- _ASSIGNMENT_
Give again, unaltered, the lines of the listing below that run from the line having "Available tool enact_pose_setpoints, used" through the line having "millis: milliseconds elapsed".

- _INFORMATION PROVIDED_
---

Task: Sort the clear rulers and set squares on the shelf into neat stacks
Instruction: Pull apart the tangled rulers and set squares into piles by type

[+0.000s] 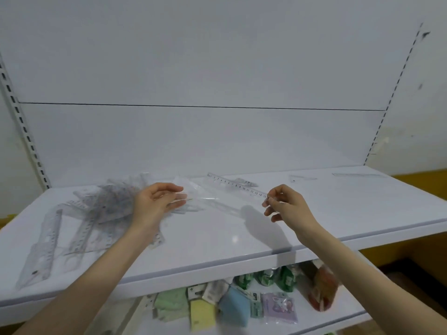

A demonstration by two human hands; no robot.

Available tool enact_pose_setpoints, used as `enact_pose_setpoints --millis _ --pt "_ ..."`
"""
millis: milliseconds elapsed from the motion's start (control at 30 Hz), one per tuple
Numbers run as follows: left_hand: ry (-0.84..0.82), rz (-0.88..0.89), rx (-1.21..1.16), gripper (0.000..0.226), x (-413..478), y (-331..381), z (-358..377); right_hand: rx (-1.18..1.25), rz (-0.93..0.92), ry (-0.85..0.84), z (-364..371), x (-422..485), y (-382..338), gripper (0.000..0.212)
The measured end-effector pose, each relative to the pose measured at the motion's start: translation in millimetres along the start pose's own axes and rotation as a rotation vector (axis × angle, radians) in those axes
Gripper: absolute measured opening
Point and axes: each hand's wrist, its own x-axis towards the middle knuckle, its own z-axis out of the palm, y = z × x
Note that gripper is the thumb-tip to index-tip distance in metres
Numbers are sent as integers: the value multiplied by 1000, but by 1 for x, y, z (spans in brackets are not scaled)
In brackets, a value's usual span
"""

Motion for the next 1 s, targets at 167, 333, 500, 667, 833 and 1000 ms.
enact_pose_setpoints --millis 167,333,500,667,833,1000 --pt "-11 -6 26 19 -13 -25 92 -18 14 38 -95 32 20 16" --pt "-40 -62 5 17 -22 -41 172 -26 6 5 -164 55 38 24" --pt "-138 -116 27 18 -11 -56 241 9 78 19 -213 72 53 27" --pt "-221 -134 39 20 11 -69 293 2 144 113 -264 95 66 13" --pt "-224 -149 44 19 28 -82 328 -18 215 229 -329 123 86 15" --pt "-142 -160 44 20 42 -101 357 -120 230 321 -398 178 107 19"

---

- _OUTPUT FOR THIS TASK_
Available tool enact_pose_setpoints, used as `enact_pose_setpoints --millis _ --pt "_ ..."`
"""
millis: milliseconds elapsed from the motion's start (control at 30 Hz), one per tuple

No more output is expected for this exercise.